Il vit un triste geste de Corentin, le regard de Peyrade suivit le geste. On ne peut comparer l’état de Lydie qu’à celui d’une fleur, amoureusement cultivée par un botaniste, tombée de sa tige, écrasée par les souliers ferrés d’un paysan. Transportez cette image dans le cœur même de la Paternité, vous comprendrez le coup que reçut Peyrade, à qui de grosses larmes vinrent aux yeux.

— On pleure, c’est mon père, dit l’enfant.

Lydie put encore reconnaître son père ; elle se souleva, vint se mettre aux genoux du vieillard au moment où il tomba sur un fauteuil.

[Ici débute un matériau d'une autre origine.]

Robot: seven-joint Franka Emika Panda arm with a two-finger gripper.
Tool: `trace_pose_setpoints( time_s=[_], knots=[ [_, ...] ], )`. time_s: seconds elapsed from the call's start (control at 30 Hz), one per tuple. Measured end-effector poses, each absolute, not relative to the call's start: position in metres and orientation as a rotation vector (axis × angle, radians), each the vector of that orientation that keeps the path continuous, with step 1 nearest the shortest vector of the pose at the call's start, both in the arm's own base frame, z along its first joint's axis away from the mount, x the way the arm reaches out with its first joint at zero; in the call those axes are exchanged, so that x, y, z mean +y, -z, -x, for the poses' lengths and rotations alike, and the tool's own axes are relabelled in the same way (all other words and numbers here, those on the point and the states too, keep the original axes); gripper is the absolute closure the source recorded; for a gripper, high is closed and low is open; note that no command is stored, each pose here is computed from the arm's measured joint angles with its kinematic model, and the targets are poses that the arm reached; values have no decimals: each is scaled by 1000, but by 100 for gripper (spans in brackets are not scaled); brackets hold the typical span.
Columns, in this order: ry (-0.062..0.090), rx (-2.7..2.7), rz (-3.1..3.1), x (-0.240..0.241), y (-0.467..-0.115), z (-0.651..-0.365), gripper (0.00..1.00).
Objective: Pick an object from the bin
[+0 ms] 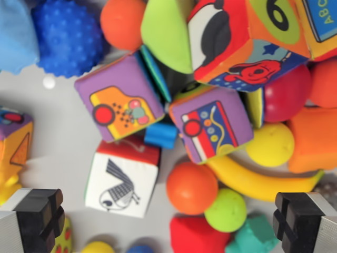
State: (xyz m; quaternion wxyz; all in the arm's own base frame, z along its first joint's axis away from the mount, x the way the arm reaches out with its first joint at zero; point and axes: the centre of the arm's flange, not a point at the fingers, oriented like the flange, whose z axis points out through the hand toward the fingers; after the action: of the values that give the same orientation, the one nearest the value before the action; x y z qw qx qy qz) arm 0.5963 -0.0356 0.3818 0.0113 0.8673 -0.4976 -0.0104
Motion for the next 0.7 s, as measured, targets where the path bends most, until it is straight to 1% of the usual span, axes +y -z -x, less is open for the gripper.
trace_pose_setpoints(
  time_s=[0.4, 0.7],
  knots=[
    [25, -1820, -2539, -58, -359, -612, 0],
    [17, -2055, -2360, -79, -337, -626, 0]
  ],
)
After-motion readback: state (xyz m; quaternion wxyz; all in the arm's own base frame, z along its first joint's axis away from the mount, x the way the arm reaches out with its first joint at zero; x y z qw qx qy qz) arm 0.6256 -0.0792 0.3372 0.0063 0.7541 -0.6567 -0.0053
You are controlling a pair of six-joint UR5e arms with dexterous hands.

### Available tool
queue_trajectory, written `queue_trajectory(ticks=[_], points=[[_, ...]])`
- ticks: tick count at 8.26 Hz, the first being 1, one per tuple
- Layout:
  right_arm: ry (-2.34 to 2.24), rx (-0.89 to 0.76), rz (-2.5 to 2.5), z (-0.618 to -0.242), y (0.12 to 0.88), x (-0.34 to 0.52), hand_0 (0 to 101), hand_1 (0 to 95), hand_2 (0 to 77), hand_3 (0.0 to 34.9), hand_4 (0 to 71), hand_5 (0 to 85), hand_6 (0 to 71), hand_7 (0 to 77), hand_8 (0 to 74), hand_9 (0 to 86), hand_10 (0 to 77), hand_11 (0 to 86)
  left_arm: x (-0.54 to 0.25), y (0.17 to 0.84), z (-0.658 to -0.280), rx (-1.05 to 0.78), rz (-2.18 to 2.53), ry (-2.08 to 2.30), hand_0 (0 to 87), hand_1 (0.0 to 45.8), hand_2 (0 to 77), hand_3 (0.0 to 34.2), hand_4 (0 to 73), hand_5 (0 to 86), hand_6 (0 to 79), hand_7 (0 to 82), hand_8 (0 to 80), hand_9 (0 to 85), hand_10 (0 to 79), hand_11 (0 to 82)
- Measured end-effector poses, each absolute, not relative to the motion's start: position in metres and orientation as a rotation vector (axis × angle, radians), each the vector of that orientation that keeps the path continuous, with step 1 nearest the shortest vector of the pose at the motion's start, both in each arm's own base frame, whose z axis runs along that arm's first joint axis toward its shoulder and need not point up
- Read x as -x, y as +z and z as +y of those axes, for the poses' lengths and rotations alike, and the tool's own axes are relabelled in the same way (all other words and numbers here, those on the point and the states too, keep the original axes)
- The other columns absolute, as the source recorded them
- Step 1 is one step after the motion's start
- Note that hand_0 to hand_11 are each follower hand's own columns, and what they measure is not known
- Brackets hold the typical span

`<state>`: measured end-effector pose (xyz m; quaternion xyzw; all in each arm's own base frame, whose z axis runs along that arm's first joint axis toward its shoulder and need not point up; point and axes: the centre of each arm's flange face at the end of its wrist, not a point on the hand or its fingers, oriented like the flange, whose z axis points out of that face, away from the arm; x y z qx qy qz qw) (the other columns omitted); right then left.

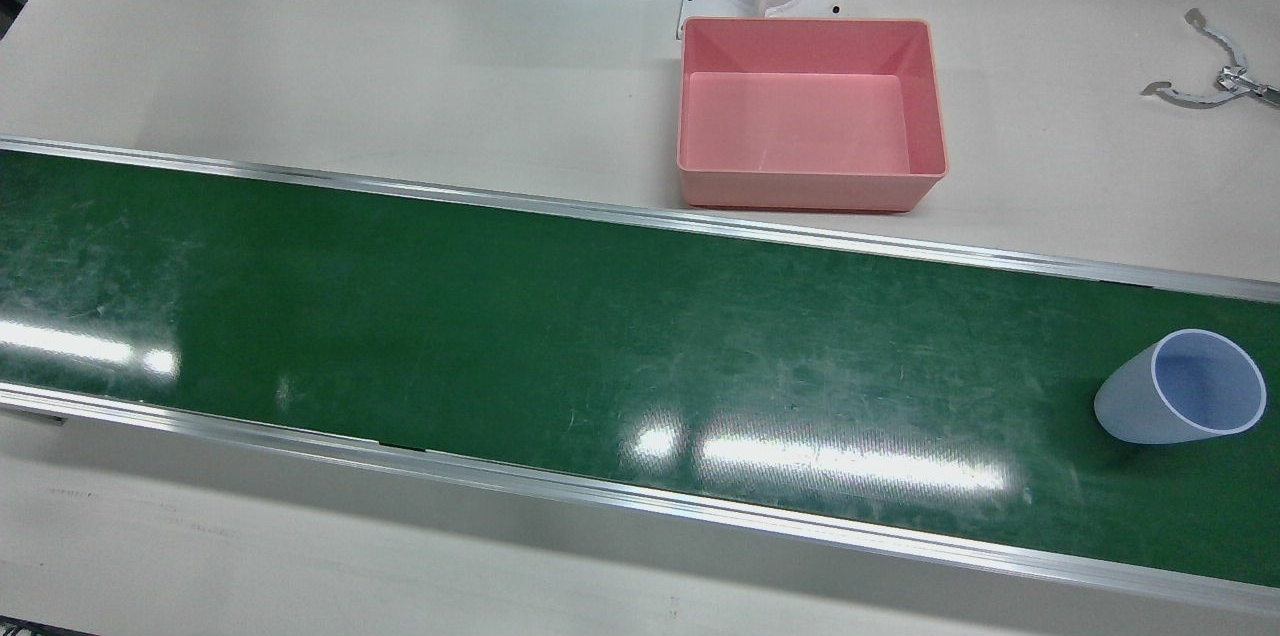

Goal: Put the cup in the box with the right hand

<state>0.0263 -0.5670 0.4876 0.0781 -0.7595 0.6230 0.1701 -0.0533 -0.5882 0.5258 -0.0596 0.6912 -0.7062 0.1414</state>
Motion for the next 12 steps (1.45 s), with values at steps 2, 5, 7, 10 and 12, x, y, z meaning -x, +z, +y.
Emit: queue_trajectory(ticks=[2,5,7,10,12], points=[[1.771,-0.222,-2.155,-0.5666,0.4884,-0.0260,56,10.4,0.5,0.0,49.1,6.0,19.6,69.8,16.4,36.0,12.0,19.1,0.0536,0.5258,-0.5882,0.172,1.996,-2.039,0.0,0.5,0.5,0.0,0.0,0.0,0.0,0.0,0.0,0.5,0.0,0.0],[1.769,-0.222,-2.156,-0.5663,0.4877,-0.0258,56,10.4,0.5,0.0,49.1,6.0,19.6,69.8,16.4,36.0,12.0,18.5,0.0534,0.5258,-0.5882,0.172,1.995,-2.039,0.0,0.5,0.5,0.0,0.0,0.0,0.0,0.0,0.0,0.5,0.0,0.0],[1.768,-0.222,-2.157,-0.5664,0.4876,-0.0257,56,10.4,0.5,0.0,49.1,6.0,19.6,69.8,16.4,36.0,12.0,18.5,0.0535,0.5262,-0.5879,0.172,1.995,-2.040,0.0,0.5,0.5,0.0,0.0,0.0,0.0,0.0,0.0,0.0,0.0,0.0],[1.770,-0.222,-2.155,-0.5667,0.4883,-0.0257,56,10.9,0.5,0.0,49.1,6.0,19.6,69.8,16.4,36.0,12.0,18.5,0.0537,0.5263,-0.5878,0.172,1.994,-2.041,0.0,0.5,0.5,0.0,0.0,0.0,0.0,0.0,0.0,0.5,0.0,0.0],[1.770,-0.222,-2.155,-0.5670,0.4881,-0.0256,56,10.9,0.5,0.0,49.6,6.0,19.6,69.8,15.8,36.0,12.0,18.5,0.0534,0.5259,-0.5881,0.172,1.995,-2.039,0.0,0.5,0.5,0.0,0.0,0.0,0.0,0.0,0.0,0.5,0.0,0.0]])
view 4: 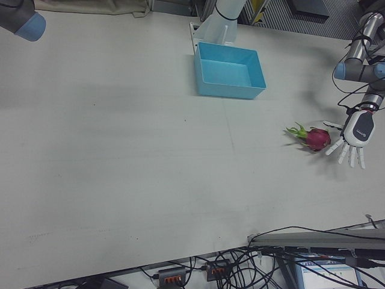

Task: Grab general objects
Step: 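Close the left hand fingers around the dragon fruit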

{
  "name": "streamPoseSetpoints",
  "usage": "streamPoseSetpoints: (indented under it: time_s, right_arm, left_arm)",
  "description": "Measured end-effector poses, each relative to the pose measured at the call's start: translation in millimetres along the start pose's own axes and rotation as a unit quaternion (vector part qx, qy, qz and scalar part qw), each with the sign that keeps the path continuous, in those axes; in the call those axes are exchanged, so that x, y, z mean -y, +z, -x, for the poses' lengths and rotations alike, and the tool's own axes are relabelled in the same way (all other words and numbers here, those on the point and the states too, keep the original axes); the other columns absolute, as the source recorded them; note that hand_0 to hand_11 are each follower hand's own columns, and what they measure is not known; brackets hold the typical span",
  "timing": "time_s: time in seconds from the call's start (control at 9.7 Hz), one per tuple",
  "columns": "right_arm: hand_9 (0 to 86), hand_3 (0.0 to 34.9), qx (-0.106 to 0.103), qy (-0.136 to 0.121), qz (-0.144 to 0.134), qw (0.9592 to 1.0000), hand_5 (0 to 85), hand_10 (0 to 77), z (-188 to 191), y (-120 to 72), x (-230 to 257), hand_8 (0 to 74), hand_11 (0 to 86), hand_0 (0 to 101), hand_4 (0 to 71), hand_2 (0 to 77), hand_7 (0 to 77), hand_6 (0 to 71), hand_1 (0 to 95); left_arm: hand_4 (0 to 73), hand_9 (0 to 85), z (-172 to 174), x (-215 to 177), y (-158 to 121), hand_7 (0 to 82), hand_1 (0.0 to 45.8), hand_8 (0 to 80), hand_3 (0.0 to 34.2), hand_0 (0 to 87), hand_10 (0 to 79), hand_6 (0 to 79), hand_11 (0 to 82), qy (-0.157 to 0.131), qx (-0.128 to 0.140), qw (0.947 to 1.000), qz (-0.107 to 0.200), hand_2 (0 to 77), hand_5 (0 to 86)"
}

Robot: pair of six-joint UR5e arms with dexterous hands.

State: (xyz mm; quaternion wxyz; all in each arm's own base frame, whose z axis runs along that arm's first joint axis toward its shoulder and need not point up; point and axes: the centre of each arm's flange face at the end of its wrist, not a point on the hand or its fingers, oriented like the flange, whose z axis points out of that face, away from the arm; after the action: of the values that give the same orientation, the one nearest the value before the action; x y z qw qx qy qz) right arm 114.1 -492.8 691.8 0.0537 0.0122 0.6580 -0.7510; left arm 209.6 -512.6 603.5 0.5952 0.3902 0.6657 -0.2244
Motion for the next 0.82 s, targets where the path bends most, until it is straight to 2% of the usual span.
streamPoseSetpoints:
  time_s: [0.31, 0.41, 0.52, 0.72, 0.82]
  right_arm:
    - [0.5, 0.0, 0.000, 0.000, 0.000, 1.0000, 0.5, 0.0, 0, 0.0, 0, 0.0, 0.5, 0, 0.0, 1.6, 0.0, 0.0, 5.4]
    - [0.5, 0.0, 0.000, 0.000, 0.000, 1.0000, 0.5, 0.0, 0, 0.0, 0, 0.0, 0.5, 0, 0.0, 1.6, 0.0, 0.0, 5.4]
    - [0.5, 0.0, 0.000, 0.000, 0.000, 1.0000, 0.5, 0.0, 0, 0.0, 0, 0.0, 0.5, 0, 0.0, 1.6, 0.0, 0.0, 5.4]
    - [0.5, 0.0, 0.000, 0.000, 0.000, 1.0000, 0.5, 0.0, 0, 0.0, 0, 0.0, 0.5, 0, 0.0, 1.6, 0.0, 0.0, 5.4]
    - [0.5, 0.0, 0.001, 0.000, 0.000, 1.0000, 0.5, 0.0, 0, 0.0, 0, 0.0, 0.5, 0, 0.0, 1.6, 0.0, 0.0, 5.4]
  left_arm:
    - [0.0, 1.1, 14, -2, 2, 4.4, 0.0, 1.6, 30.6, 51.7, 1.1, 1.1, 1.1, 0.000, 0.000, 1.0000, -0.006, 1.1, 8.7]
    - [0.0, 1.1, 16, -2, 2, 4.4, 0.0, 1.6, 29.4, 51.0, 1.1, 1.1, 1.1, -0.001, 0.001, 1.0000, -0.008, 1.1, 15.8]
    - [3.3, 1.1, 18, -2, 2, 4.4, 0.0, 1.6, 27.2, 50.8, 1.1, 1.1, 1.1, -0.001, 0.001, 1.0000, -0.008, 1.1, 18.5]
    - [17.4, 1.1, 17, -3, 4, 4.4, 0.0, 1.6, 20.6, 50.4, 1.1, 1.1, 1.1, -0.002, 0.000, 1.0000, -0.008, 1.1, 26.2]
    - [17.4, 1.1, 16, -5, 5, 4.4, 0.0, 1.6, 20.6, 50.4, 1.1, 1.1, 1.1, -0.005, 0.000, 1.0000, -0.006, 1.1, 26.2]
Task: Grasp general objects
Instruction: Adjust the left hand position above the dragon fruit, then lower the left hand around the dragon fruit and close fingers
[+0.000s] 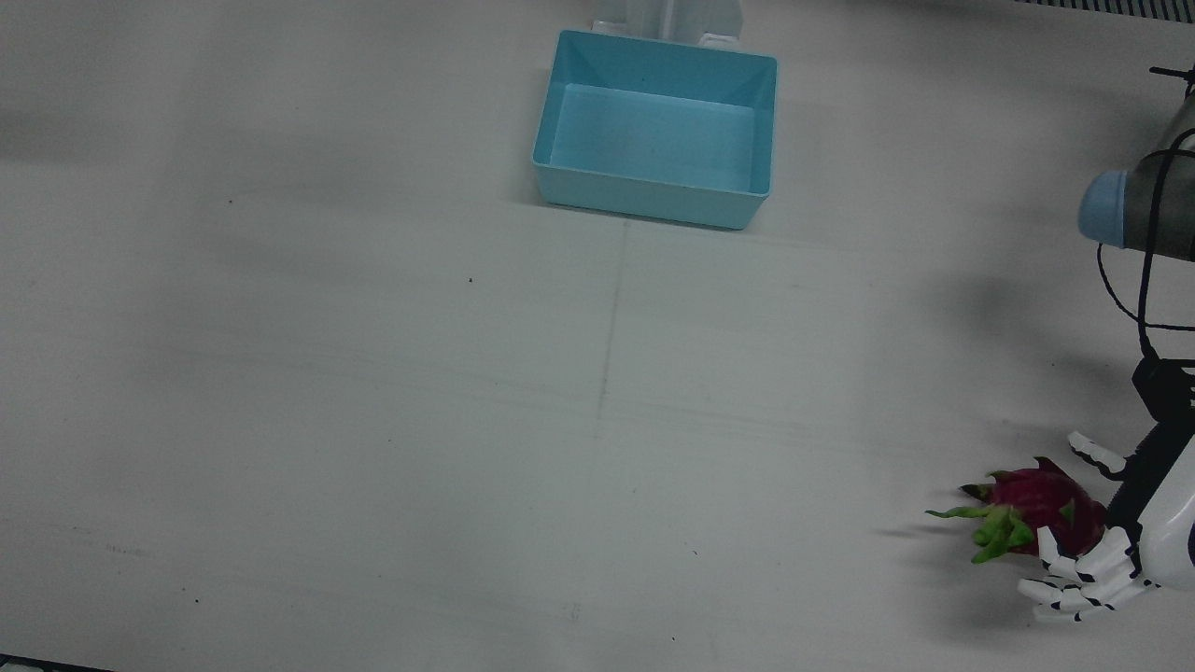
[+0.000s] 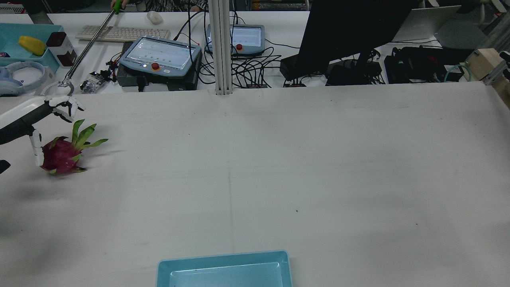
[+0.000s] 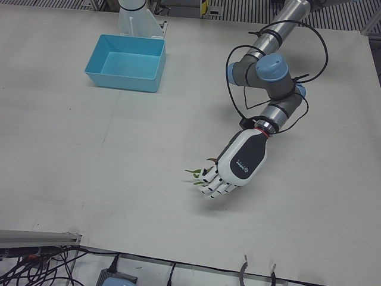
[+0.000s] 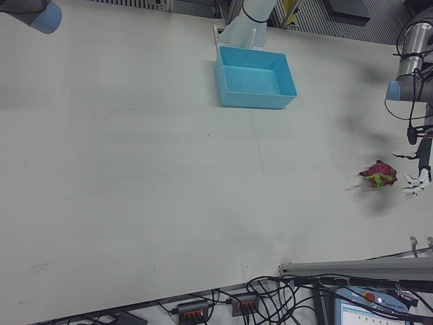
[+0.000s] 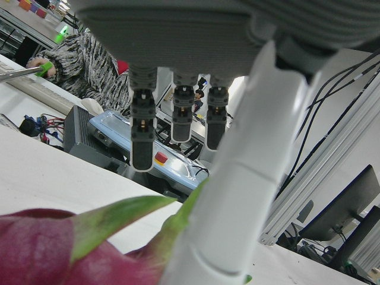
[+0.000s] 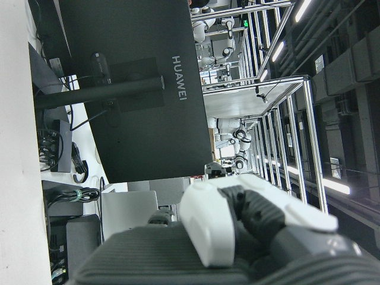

— Pardon, papa !… dit-elle d’une voix qui perça le cœur de Peyrade au moment où il sentit comme un coup de massue appliqué sur son crâne.

— Je meurs… ah ! les gredins ! fut son dernier mot.

Corentin voulut secourir son ami, il en reçut le dernier soupir.

— Mort empoisonné !… se dit Corentin. — Bon, voici le médecin, s’écria-t-il en entendant le bruit d’une voiture.

Contenson, qui se montra débarbouillé de sa mulâtrerie, resta comme changé en statue de bronze en entendant dire à Lydie : — Tu ne me pardonnes donc pas, mon père ?… Ce n’est pas ma faute ! (Elle ne s’apercevait pas que son père était mort.) — Oh ! quels yeux il me fait !… dit la pauvre folle…

— Il faut les lui fermer, dit Contenson, qui plaça feu Peyrade sur le lit.

— Nous faisons une sottise, dit Corentin, emportons-le chez lui ; sa fille est à moitié folle, elle le deviendrait tout à fait en s’apercevant de sa mort, elle croirait l’avoir tué.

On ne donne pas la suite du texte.